Looking back, I could see a process through which adolescents at the Unit projected their incipient sense of personal authority and identity onto their peer group. This investment proved to be an effective way, for most of them, to develop their own views and status. For these youngsters, it was easier to recognise in their peers the parts of themselves that they had projected onto them. The authority of the peer group was helping them to become more assertive, rather than aggressive, and to regulate the distance from and to their attachment relationships.

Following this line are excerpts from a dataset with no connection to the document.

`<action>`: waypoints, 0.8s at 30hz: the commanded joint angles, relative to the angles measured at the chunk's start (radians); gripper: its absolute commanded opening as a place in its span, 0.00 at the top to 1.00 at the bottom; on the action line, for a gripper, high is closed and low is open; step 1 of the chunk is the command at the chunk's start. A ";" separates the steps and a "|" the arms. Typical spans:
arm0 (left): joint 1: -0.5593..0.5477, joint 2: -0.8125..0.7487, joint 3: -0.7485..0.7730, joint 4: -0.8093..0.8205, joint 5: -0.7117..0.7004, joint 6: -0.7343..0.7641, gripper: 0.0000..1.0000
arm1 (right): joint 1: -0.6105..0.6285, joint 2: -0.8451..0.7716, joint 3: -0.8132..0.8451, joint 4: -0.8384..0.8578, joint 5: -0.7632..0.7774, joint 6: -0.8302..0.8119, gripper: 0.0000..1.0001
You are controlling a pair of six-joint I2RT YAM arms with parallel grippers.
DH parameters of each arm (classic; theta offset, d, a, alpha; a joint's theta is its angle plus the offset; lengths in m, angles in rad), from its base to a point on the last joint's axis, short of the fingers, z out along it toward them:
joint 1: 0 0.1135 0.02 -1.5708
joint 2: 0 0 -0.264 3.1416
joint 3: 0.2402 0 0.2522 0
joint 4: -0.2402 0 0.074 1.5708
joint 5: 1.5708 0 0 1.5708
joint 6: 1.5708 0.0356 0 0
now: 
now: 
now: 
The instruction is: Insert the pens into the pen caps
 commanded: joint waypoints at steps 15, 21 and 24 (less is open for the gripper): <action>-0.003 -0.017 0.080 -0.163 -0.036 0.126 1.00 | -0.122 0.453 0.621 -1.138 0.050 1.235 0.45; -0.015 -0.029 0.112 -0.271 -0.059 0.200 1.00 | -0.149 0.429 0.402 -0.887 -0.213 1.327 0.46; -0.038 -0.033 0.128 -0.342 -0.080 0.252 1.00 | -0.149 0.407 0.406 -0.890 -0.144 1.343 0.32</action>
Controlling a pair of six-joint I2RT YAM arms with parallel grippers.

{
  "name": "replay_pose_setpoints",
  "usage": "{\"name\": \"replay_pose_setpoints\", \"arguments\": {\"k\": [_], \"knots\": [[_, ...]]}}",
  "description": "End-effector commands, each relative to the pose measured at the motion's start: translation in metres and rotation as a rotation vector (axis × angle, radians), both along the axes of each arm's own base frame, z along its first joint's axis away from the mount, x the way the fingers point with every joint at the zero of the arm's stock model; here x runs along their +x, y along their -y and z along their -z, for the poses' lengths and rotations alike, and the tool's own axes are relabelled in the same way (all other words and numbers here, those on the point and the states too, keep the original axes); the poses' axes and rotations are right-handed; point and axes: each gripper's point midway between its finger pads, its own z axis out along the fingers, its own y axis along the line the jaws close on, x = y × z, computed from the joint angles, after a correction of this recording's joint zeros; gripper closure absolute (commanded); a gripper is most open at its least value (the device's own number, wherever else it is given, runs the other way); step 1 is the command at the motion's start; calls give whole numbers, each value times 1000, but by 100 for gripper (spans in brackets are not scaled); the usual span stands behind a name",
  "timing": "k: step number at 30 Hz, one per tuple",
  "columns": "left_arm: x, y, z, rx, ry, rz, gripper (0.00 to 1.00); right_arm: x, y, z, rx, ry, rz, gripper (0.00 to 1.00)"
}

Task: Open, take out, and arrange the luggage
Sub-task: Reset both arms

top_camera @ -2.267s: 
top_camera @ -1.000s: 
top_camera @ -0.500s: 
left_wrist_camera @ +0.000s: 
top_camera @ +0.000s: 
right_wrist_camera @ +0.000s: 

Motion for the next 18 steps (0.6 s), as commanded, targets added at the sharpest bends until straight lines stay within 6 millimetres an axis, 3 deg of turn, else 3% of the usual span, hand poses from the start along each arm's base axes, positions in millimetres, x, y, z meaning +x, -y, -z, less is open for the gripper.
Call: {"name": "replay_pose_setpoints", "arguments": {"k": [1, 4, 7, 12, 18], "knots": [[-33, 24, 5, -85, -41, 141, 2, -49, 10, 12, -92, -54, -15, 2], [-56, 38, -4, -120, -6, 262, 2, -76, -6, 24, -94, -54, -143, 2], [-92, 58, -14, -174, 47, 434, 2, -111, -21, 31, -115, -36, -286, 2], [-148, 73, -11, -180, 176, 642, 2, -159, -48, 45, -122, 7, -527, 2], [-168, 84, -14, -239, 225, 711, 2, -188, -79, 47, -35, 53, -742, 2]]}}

Having had three daughters (Emma, Camilla and Alice), a less known contribution of Peter Bruggen was his fight against gender discrimination. He and his Tavistock colleague Sandy Bourne published over half a dozen papers on distinctions awards for consultants. They criticised the allocation by committees in secret and focussed on sexism in NHS management. They examined all sorts of factors: age and specialty of recipients, specialty of members of committees, collection of data. They demonstrated that women were grossly under-represented, both, on the committees and as recipients of awards.

From my perspective, Peter Bruggen was a wounded child; an insecure adolescent; a confused medical student … But he survived through personal resilience, psychoanalysis, newly-formed attachments and consistent group work – and he became a distinguished psychoanalyst; a creative consultant child and adolescent psychiatrist; an innovative family therapist; a prolific author; a true socialist; an authentic group person … The list is longer. If I had to choose two qualities to his overwhelming humanity, I would say he was a devoted family man and a loyal friend who shall stay with me until my time comes. Thank you Peter!

References

Bowlby, J. (1949). ‘The study and reduction of group tensions in the family’. Human Relations, 2, 123-128.

Bruggen, P. (1997). Who Cares? True Stories of the NHS Reforms. Charlbury, UK: John Carpenter.

Bruggen, P., & O’Brian, C. (1986). Surviving Adolescence: A Handbook for Adolescents and Their Parents. London, UK: Faber and Faber.

Cousteau, V. (1987). ‘How to Swim with Sharks: a Primer’. Perspectives in Biology and Medicine, 30(4), 486-489.

Ezquerro, A. (2017). ‘Authority and attachment in adolescence’, in Encounters with John Bowlby: Tales of Attachment (pp. 121-141). London, UK and New York, USA: Routledge.